So, I'm off. I will try to update about the move as soon as we get the computer set up. It will probably be one of the FIRST things we do knowing my Hubby. I'm really hoping that things will go as smoothly as possible. (HA!! I* know* my luck, don't think I'm kidding myself!)
Happy New Year to everyone if I'm gone until then.
I'm so ready to be in my new HOUSE!!! Whoo HOO!
Saturday, December 23, 2006
Friday, December 22, 2006
Landon did surprisingly well. He wasn't upset at all that we woke him up and tossed him in the car in his pajamas. In fact, I think he was a bit intrigued at the change in routine. Colin was AMAZING. I explained to him that we couldn't eat or drink anything around Landon since he couldn't, and he didn't complain ONE bit about it. He also was so supportive. When they took Landon from me, crying, and we turned to walk back to the waiting room, he held my hand the entire way. I think he just *knew* that I needed some support at that moment. I'm so proud of my little guy.
The surgery was short, only about 30 minutes, but the waiting before hand was about THREE hours and 45 minutes. UGH. Even so, Landon was a trooper.
He was very groggy when in recovery, and slept the entire way home. Once we got here, he ate 4 pancakes, and some pretzels. That is in addition to the banana and pretzels he had in recovery. He also drank two FULL sippy cups of juice. Poor little fella was starving and thirsting to death. He held every bit of it down (thank God!).

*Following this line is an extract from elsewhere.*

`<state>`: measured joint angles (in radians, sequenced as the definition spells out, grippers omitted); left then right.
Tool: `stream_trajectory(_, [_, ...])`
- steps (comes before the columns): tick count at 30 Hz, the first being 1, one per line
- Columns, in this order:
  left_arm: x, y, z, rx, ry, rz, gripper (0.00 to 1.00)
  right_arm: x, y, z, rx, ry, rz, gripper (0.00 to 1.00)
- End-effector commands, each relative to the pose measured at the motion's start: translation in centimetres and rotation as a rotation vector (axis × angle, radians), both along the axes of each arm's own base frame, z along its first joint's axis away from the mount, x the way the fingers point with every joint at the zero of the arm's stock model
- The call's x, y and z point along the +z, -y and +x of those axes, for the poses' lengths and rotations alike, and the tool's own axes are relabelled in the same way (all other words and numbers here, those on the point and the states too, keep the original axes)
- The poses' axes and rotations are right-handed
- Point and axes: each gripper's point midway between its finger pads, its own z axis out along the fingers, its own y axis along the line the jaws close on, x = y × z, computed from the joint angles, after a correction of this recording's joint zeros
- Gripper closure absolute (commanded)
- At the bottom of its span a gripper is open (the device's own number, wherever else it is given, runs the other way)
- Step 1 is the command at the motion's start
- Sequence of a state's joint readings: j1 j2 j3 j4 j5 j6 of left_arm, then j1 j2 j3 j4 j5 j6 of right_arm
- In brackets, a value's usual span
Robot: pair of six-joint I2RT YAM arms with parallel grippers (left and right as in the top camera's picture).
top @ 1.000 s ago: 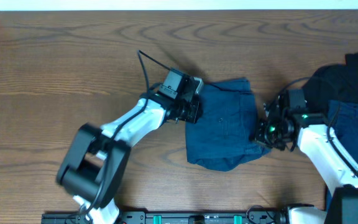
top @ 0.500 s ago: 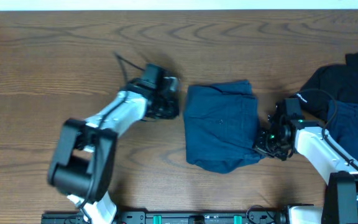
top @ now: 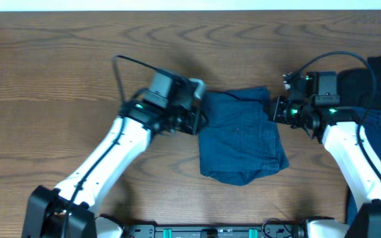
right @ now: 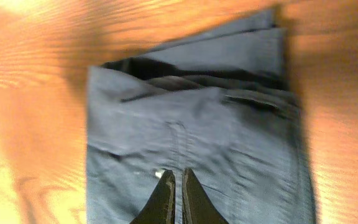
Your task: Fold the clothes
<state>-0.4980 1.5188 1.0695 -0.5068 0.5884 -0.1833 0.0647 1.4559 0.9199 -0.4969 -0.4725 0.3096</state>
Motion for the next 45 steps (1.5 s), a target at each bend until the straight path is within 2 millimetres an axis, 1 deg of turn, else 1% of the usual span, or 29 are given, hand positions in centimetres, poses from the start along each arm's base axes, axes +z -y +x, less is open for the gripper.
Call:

He napped for about 2 and a 1/2 hours and by 4:00pm, he was running around, dancing, and playing with his brother. It's as if nothing at all happened.
I'm just so glad that this is over.
Thanks again for the positive thoughts and prayers!!
Now on to packing and buying a house.
Thursday, December 21, 2006
We will be at the hospital at 7:30 am, and I know that Landon is going to be one pissed off little guy since he won't be allowed to have anything to eat. Hopefully the "cocktail" that they plan to give him will calm him down.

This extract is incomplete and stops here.